* Activity
Tally the lines of the records below that include the word "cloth", and write down only that tally.

* Supplied data
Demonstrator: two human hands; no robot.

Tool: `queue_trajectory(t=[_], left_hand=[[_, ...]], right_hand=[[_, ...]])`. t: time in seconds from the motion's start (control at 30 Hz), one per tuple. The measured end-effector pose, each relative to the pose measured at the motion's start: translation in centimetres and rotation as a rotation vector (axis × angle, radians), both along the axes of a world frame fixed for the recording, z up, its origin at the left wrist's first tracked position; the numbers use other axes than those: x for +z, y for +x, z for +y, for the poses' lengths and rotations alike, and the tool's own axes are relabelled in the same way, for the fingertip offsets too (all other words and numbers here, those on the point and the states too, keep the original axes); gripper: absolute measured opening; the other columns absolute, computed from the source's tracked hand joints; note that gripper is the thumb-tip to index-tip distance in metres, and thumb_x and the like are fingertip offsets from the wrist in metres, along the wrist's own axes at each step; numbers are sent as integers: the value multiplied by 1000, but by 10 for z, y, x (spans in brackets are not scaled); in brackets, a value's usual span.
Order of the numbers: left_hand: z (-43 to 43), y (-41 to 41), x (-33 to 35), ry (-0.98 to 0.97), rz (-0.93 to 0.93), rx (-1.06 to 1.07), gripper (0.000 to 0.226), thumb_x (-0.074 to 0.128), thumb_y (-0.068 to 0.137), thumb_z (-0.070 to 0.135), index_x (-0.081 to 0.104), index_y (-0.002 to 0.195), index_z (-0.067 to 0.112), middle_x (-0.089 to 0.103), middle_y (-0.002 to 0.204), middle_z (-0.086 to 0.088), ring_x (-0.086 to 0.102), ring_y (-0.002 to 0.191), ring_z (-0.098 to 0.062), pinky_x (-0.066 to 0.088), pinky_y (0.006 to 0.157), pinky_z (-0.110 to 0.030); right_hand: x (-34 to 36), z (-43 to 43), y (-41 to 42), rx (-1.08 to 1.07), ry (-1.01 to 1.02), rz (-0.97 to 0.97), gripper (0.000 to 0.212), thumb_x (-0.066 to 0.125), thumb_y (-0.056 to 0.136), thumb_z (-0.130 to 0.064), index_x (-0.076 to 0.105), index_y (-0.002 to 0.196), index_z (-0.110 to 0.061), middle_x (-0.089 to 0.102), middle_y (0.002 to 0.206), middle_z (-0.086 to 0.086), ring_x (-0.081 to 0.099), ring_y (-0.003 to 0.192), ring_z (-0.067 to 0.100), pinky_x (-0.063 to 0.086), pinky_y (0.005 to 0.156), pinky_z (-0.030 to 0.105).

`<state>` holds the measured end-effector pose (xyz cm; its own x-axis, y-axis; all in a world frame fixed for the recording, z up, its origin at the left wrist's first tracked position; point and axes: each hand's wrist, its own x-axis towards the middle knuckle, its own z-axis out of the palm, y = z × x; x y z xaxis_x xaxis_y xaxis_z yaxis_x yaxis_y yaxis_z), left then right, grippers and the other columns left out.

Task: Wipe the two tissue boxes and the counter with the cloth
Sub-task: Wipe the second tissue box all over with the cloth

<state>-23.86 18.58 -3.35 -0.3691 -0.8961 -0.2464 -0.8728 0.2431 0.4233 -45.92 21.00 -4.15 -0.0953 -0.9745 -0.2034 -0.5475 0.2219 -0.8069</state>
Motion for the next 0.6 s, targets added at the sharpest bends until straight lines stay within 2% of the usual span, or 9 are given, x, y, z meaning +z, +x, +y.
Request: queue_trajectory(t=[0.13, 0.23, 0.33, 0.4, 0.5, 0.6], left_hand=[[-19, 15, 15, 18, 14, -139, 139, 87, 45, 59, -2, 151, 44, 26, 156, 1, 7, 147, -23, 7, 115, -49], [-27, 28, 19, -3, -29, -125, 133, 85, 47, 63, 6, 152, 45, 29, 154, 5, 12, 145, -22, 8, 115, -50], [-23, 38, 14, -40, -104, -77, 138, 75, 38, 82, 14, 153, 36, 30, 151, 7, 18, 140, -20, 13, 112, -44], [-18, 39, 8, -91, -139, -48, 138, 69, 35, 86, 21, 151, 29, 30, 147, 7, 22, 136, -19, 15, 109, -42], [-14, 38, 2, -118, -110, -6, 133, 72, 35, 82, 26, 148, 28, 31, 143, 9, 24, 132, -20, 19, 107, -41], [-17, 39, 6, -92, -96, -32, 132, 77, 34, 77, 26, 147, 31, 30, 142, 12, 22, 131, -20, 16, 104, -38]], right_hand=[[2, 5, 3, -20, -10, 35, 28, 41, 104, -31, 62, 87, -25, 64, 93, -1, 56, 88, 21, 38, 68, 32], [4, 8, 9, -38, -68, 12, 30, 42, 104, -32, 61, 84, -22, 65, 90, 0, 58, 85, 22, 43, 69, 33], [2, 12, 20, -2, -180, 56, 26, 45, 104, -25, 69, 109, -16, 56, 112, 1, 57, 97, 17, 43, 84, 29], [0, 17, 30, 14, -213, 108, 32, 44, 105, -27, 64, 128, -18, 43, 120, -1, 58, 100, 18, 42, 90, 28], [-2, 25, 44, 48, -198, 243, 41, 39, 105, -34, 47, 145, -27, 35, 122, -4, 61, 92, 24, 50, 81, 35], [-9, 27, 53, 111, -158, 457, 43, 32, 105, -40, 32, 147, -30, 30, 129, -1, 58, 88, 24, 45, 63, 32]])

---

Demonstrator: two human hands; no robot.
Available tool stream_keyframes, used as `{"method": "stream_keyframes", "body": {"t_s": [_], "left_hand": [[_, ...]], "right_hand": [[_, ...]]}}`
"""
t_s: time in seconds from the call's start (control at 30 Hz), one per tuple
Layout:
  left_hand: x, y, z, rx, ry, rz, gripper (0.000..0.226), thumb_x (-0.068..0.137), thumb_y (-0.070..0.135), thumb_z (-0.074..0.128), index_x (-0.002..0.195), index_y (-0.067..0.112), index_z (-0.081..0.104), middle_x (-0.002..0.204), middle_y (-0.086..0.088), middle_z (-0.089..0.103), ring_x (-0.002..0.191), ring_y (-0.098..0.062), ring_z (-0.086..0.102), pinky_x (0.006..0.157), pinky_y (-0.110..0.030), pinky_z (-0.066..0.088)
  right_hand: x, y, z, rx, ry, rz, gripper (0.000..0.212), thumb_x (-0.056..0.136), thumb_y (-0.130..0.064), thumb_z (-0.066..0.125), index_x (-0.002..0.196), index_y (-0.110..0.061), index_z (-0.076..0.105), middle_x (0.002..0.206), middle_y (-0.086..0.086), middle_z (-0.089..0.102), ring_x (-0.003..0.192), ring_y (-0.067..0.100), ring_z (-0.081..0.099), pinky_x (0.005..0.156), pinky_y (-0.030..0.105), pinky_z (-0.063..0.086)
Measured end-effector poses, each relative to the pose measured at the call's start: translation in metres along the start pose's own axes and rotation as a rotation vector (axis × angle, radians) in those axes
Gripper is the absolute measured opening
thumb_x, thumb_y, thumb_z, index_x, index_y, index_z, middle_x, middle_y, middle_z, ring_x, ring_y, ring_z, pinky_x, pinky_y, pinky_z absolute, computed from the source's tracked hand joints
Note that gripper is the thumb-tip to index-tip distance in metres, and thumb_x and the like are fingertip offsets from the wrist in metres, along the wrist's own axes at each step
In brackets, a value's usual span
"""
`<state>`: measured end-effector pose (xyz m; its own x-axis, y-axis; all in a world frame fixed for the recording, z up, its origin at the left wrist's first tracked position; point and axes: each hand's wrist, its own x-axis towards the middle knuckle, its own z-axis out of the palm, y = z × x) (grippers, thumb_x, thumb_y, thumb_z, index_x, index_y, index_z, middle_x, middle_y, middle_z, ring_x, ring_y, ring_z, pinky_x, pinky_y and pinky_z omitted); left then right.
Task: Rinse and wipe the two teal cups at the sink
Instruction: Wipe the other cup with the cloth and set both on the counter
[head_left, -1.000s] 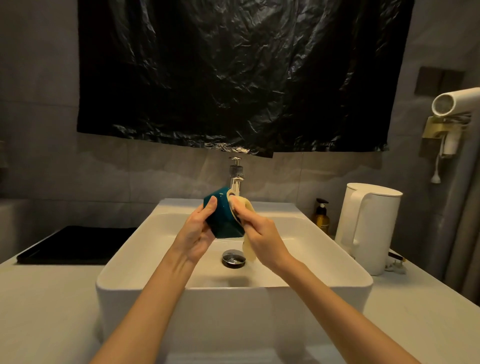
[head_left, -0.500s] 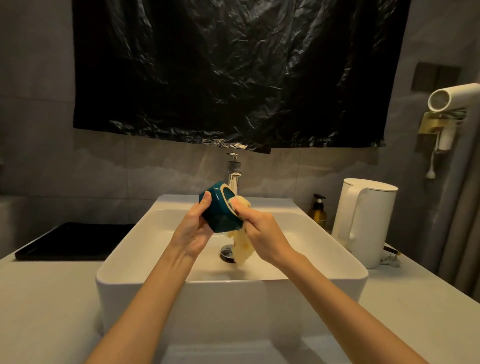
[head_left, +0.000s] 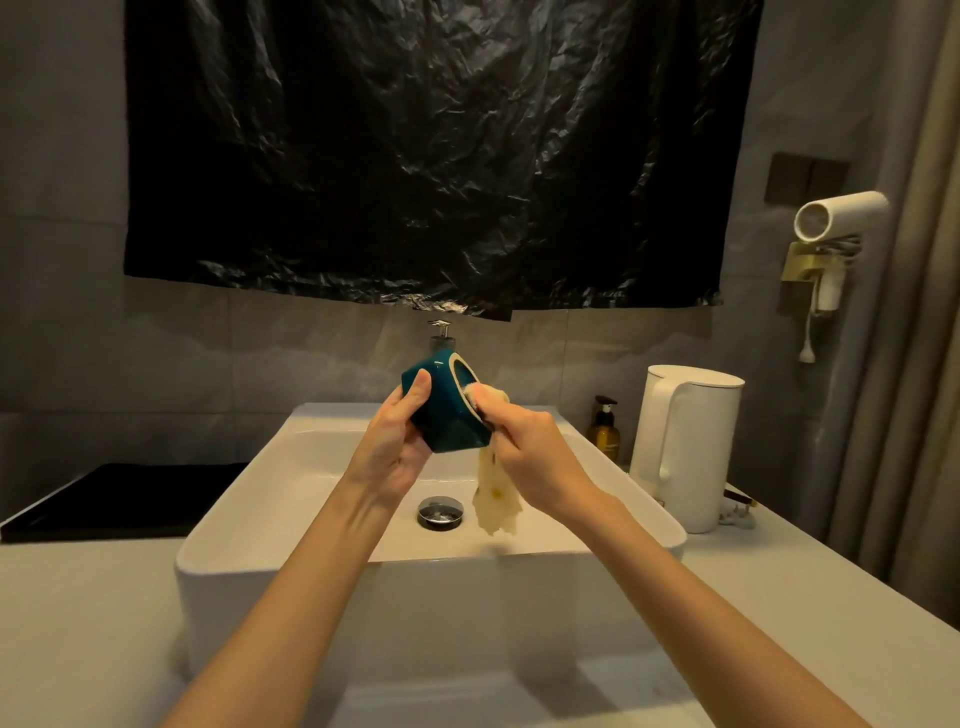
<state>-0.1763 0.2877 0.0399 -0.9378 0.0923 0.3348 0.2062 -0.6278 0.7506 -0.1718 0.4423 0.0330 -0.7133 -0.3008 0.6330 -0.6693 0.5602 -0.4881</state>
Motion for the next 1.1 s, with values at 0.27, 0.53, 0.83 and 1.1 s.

* Result below
3